Records from a data collection:
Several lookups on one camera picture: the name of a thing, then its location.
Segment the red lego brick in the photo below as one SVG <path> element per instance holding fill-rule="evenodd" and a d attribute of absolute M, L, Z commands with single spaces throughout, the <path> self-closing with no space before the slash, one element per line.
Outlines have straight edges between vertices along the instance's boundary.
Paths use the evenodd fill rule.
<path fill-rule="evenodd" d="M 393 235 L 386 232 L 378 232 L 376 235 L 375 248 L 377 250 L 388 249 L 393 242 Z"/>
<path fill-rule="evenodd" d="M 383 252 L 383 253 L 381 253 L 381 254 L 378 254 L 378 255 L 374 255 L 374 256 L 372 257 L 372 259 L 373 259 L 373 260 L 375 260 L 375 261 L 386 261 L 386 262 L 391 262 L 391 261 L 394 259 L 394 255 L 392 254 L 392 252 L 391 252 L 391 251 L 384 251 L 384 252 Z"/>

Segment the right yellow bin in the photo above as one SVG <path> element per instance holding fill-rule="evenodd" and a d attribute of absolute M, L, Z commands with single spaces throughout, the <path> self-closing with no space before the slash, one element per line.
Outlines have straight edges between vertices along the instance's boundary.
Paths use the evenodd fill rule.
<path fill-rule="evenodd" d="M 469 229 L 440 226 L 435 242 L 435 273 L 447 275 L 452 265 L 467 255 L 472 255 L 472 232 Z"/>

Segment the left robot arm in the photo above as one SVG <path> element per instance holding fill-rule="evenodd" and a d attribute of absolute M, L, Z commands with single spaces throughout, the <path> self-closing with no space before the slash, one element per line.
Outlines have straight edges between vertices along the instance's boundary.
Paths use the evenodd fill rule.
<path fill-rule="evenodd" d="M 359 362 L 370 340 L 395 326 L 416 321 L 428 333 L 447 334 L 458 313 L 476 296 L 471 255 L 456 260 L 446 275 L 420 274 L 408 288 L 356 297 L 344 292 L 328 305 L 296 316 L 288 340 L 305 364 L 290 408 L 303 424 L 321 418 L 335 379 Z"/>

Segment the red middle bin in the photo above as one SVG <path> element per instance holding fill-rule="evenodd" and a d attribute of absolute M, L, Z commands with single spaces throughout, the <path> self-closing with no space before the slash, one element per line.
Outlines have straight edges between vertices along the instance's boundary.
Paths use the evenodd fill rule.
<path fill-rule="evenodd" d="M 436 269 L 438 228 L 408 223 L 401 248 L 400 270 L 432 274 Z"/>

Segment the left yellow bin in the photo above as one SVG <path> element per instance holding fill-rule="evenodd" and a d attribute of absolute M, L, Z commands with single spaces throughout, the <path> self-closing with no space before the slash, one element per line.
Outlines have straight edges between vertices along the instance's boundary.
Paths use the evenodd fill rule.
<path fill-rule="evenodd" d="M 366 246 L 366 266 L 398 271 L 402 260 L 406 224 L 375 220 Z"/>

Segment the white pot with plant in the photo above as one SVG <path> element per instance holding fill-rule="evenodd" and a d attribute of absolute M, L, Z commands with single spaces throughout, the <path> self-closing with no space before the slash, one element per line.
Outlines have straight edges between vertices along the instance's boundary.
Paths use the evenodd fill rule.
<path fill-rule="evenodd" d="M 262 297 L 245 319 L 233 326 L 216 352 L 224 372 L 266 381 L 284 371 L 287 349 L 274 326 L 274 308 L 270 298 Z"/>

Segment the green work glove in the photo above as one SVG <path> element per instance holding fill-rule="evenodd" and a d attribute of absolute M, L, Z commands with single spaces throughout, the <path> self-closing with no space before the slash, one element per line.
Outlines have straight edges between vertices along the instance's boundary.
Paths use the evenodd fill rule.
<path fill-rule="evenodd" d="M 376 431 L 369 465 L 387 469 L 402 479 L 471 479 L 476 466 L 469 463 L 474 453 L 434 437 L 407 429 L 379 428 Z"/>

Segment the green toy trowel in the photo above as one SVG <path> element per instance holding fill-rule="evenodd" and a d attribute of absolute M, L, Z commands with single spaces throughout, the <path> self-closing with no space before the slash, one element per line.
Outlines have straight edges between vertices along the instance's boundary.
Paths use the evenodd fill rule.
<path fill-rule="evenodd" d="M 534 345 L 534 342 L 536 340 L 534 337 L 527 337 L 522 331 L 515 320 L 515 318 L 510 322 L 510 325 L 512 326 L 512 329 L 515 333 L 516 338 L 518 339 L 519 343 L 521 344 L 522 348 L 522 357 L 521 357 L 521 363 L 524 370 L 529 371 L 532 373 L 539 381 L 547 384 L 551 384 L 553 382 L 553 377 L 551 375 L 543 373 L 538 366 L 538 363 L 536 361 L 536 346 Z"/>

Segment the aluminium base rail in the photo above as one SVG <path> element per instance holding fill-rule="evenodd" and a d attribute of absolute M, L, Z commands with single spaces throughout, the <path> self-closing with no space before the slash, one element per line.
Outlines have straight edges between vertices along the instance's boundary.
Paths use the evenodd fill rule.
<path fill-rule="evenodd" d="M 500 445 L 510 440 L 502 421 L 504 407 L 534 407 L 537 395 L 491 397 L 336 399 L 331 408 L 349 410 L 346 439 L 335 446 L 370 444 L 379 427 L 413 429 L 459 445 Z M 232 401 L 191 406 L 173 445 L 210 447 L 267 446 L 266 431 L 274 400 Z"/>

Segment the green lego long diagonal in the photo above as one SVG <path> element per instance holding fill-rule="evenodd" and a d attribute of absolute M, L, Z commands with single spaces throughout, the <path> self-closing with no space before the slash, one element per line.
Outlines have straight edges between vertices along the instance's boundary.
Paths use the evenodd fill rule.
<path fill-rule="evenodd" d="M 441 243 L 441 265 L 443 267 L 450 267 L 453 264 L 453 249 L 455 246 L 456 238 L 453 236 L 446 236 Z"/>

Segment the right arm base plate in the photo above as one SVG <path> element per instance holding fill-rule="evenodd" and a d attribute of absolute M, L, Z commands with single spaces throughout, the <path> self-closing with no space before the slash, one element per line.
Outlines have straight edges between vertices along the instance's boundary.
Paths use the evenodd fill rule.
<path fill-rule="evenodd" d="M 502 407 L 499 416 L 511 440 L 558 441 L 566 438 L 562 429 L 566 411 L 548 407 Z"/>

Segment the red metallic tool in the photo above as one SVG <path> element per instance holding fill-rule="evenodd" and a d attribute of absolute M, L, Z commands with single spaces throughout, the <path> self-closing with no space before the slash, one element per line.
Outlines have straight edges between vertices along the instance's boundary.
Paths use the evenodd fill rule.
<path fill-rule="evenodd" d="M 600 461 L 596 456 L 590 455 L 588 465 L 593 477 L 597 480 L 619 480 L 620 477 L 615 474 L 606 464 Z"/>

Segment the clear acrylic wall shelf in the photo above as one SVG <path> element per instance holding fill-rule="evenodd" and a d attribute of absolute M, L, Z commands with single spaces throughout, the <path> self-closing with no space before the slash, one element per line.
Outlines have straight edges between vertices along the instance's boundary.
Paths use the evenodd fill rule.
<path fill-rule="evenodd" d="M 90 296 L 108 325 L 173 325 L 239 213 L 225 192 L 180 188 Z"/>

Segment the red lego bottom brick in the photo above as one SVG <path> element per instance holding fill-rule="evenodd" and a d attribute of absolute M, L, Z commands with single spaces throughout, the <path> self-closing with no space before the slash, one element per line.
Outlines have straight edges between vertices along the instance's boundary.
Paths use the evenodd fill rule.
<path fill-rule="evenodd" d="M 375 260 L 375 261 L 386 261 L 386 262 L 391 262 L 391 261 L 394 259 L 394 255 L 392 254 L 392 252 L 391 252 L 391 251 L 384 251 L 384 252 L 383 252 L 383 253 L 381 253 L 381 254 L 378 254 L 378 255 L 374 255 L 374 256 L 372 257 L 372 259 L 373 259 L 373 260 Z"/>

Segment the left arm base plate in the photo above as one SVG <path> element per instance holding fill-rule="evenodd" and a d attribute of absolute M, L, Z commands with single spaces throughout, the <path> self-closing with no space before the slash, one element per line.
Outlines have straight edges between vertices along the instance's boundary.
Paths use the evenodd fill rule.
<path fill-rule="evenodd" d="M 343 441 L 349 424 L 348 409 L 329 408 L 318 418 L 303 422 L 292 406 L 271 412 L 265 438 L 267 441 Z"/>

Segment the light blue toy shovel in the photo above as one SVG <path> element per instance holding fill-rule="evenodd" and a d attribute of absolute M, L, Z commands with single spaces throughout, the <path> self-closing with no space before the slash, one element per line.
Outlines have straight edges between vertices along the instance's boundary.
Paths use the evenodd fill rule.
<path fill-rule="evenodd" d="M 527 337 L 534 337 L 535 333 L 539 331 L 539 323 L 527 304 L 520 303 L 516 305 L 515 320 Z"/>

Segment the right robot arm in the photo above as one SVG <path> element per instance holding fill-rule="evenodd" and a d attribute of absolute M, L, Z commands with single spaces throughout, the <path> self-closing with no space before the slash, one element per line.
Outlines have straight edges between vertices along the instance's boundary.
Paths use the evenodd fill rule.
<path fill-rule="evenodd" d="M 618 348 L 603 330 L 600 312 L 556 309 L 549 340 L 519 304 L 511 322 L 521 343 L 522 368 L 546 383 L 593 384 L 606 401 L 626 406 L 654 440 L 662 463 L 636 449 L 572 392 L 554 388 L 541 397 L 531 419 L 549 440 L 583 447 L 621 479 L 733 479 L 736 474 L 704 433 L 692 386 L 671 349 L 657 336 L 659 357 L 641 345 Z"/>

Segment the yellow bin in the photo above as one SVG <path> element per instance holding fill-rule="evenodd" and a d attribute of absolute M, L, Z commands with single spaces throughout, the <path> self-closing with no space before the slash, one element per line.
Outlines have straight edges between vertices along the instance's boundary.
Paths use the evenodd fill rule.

Try it: Scan the entries above for the string "brick" and copy each line that contains it.

Response:
Segment the red lego brick in the photo below as one SVG <path> element per instance holding fill-rule="evenodd" and a d attribute of absolute M, L, Z commands with single spaces throughout, the <path> self-closing with no space before the slash, one element per line.
Segment the red lego bottom brick in the photo above as one SVG <path> element per instance holding fill-rule="evenodd" and a d attribute of absolute M, L, Z commands with single spaces throughout, the <path> self-closing with no space before the slash, one element per line.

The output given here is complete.